Parages conjugue les préoccupations photographiques, architecturales, picturales et cartographiques d’Alain Paiement dans une monumentale représentation spatiotemporelle du bâtiment qu’il habite. Les images successivement disposées dans l’espace font littéralement basculer le bâtiment sur le côté. Lieux et scènes de vie, vus en surplomb, deviennent tableaux. Les espaces, balayés par des prises de vue en plongée, se voient recréés dans des assemblages qui débordent les limites de la captation photographique et renouvellent la représentation spatiale à la jonction des enjeux du panoramique, de la perspective, du plan architectural et de la cartographie.
Le Journal panoscopique de Luc Courchesne, de son côté, est un journal de voyage en images, relié à une recherche sur la re-création de la vision panoramique dans un appareil d’immersion individuelle. La série photographique explore les conventions du panoramique, les déformations spatiales inhérentes à une lentille télescopique de 360º (proche et lointain, bas et haut, vide et plein, lumières et espaces contrastés) et le jeu d’apparition et de camouflage du photographe autour du trou noir créé en plein cœur de l’image par la lentille.

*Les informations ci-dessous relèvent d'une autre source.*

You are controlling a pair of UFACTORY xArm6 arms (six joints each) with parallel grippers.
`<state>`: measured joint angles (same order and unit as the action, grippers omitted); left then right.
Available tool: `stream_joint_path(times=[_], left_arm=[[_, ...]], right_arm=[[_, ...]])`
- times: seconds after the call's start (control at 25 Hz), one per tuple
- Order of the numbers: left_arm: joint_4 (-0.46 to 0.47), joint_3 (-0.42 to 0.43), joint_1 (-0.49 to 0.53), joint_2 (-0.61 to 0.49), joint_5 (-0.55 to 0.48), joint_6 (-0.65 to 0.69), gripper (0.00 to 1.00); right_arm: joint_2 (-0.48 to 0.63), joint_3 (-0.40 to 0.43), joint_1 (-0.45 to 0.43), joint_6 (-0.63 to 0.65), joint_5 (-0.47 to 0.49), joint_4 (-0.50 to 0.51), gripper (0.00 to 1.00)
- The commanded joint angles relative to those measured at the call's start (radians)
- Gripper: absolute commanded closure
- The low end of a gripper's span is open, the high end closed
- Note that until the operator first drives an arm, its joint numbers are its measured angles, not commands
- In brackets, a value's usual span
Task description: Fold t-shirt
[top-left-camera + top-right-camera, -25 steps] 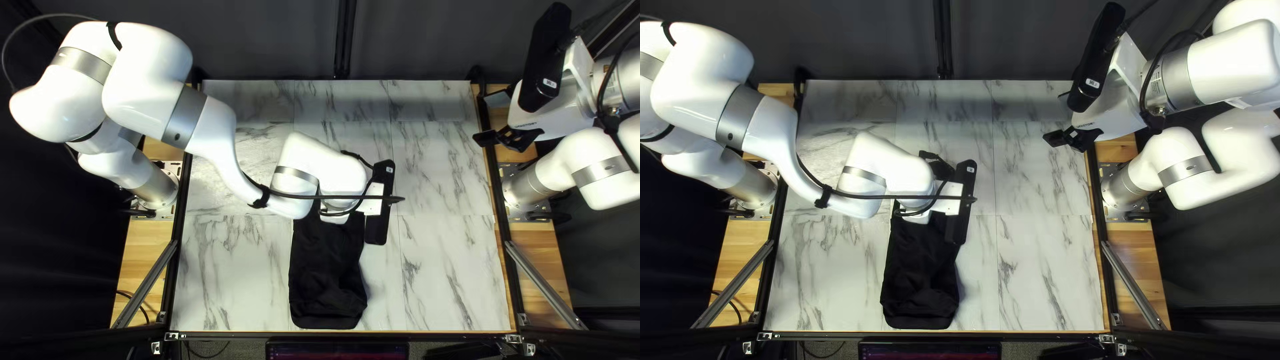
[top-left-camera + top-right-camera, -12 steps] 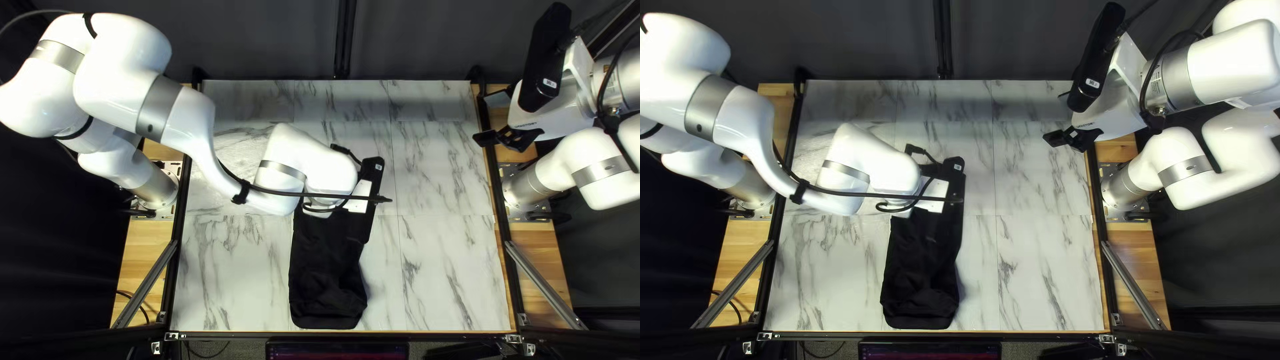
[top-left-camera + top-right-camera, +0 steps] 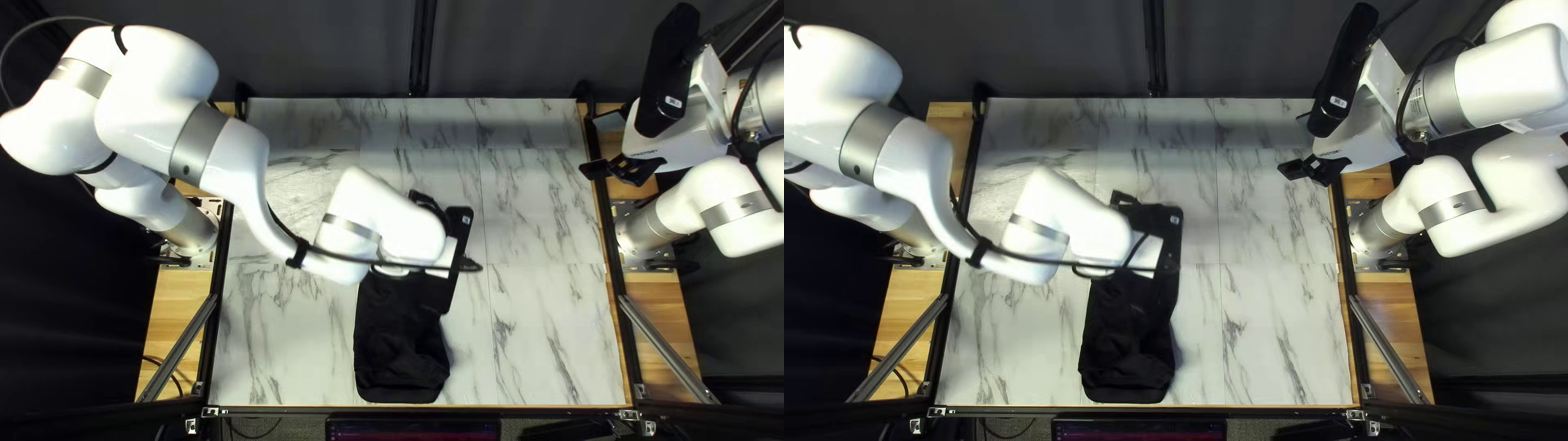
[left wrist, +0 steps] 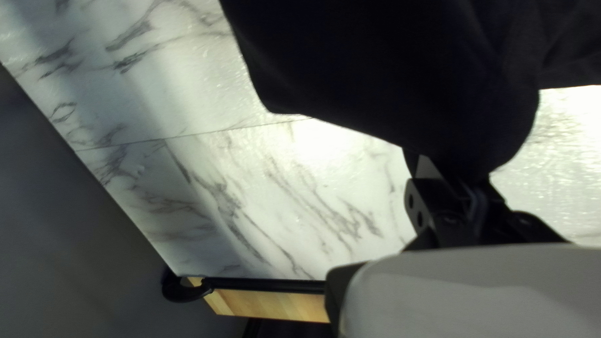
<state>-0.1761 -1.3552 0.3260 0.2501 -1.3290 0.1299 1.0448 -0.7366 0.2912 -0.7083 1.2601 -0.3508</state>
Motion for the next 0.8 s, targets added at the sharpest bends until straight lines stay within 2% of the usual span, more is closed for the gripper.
stream_joint_path(times=[0.04,0.12,0.16,0.24,0.32,0.36,0.4,0.44,0.48,0.64,0.8], left_arm=[[0.018,0.043,-0.005,0.021,0.050,-0.004,0.88],[0.027,0.061,-0.003,0.026,0.066,-0.005,0.77],[0.032,0.065,-0.002,0.030,0.072,-0.008,0.66],[0.043,0.066,0.003,0.041,0.084,-0.017,0.59],[0.055,0.061,0.005,0.054,0.099,-0.031,0.46],[0.067,0.047,0.010,0.073,0.112,-0.045,0.45],[0.073,0.044,0.011,0.079,0.120,-0.052,0.30],[0.087,0.046,0.012,0.086,0.143,-0.067,0.23],[0.096,0.054,0.011,0.086,0.162,-0.076,0.00],[0.119,0.120,-0.005,0.054,0.234,-0.091,0.00],[0.112,0.181,-0.018,-0.022,0.242,-0.080,0.00]], right_arm=[[0.000,0.000,0.000,0.000,0.000,0.000,0.00],[0.000,0.000,0.000,0.000,0.000,0.000,0.00],[0.000,0.000,0.000,0.000,0.000,0.000,0.00],[0.000,0.000,0.000,0.000,0.000,0.000,0.00],[0.000,0.000,0.000,0.000,0.000,0.000,0.00],[0.000,0.000,0.000,0.000,0.000,0.000,0.00],[0.000,0.000,0.000,0.000,0.000,0.000,0.00],[0.000,0.000,0.000,0.000,0.000,0.000,0.00],[0.000,0.000,0.000,0.000,0.000,0.000,0.00],[0.000,0.000,0.000,0.000,0.000,0.000,0.00],[0.000,0.000,0.000,0.000,0.000,0.000,0.00]])
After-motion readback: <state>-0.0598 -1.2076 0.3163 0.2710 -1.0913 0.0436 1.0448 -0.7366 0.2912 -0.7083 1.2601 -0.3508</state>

Toutes ces œuvres travaillent les conditions mêmes de toute photographie (cadrage et temps d’exposition, point de fuite et profondeur de champ, rendu de l’image…), en s’inscrivant dans des traditions dont elles renouvellent les limites. Elles le font notamment en y réinscrivant les traces manifestes de leurs outils et les marques d’une temporalité relevant du processus même de construction des images. Par-delà l’immédiateté de leur représentation, ces œuvres explorent, chacune à leur façon, les enjeux d’une représentation contemporaine de l’espace et du temps par le biais de la photographie. Elles outrepassent les usages de la photographie et en complexifient la lecture pour en dégager certaines des avenues possibles.
Un important supplément, sous forme d’affiche, s’ajoute à ce numéro. Il nous permet de vous présenter les toutes récentes œuvres d’Alain Paiement, réalisées dans le cadre de Tangente, une série d’expositions d’artistes contemporains internationaux invités à produire de nouvelles œuvres en relation avec la collection de photographies du Centre canadien d’architecture. Cette série d’expositions est réalisée sous le commissariat de Hubertus von Amelunxen, conservateur invité de la collection de photographies. Nous remercions Hubertus von Amelunxen et le Centre canadien d’architecture pour leur collaboration à la publication de ce supplément. Les œuvres créées par Alain Paiement pour cette occasion, Fractal Palace et Tangente notamment, poursuivent ses avenues de recherche de façon systématique. Elles y ajoutent un travail, autour de la nouvelle façade du Palais des congrès de Montréal, sur la transparence, le morcellement des images en modules géométriques et leur intrication dans des couches superposées, et énoncent, à même la collection de photographies du CCA, de possibles filiations historiques avec les problèmes de la représentation qui le préoccupent. Autre preuve de l’ampleur et de la cohérence de la recherche de cet artiste montréalais.
Nous tenons à souligner, en terminant, l’arrivée récente au comité de rédaction de la revue de Cheryl Simon, critique, enseignante et artiste, bien connue pour ses recherches sur la photographie et le film.